18. Camshaft adjuster (1) for an internal combustion engine for adjusting a relative angular position between a drive element (drive wheel 3) and an output element (camshaft 6), wherein the drive element (drive wheel 3) and the output element (camshaft 6) via a transmission (2 ) and a lubrication via a flow of a lubricant through a flow channel (26, 27) takes place, in particular camshaft adjuster according to one of the preceding claims, characterized in that between a central screw (22) and a central end-side recess (blind hole 46 ) of the camshaft (6) is a hollow cylindrical space (81) is formed, wherein the camshaft (6) has a radial recess (48), the intermediate space (81) in a first portion (82) forms a first flow channel (84) , - in an outer second portion (83) and radially inwardly of the groove (48) a the cent RALschraube (22) surrounding hollow shaft (16) is arranged and the recess (48) and the first flow channel (84) are interconnected by a diaphragm which between an end face (58) of the hollow shaft (16) and an inner circumferential surface of the camshaft

(6) is formed.

19. Camshaft adjuster according to claim 18, characterized in that the recess (48) has a radially outer dead space (37).

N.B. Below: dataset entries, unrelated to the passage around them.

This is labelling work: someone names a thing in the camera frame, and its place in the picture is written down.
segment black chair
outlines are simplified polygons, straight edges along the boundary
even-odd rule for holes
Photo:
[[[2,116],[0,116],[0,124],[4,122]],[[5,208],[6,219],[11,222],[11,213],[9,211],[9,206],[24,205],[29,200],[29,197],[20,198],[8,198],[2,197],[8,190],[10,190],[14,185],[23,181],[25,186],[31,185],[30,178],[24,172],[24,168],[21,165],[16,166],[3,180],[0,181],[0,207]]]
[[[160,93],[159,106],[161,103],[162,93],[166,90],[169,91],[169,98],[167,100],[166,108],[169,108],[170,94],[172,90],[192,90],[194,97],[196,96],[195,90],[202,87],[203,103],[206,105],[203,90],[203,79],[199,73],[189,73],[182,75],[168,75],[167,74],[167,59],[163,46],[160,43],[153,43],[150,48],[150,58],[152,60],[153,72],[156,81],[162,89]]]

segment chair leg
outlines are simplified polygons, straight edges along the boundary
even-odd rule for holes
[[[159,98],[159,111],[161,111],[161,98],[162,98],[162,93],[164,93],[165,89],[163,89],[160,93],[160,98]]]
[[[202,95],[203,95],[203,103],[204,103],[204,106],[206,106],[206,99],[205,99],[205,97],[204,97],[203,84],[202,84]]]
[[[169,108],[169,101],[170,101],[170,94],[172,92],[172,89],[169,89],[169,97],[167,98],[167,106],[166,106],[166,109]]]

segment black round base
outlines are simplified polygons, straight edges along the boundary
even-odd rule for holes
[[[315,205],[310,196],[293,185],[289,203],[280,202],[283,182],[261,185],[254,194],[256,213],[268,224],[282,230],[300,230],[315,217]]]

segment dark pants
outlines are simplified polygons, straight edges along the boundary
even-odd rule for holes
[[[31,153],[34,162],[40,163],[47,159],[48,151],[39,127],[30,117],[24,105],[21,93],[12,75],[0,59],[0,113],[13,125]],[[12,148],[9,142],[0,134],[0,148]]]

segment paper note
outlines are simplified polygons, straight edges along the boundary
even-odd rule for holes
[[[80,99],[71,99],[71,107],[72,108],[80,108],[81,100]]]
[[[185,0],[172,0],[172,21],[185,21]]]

20. Camshaft adjuster (1) for an internal combustion engine for adjusting a relative angular position between a drive element (drive wheel 3) and an output element (camshaft 6), wherein the drive element (drive wheel 3) and the output element (camshaft 6) via a transmission (2) with each other are connected and lubrication via a stream of lubricant, which is supplied from a cylinder head fixed component of the rotating camshaft (6), in particular camshaft adjuster according to one of the preceding claims, characterized in that the cylinder head fixed component at least one outlet opening (tap hole 66) and the camshaft (6) has at least one inlet opening (bore 69), wherein in the crossing region of the outlet opening (tap hole 66) to the inlet opening (bore 69), a throttle or aperture is created by the inlet opening (bore 69) and the outlet opening (Sti Chbohrung 66) are not aligned with each other, but are arranged offset to each other.

21 camshaft adjuster according to claim 20, characterized in that an opening of the inlet opening and the outlet opening is formed as a groove extending in the circumferential direction and the other opening of the inlet opening and the outlet opening is formed as a bore.

22. Camshaft adjuster according to one of the preceding claims, characterized in that the transmission (2) is designed as a swash plate gear.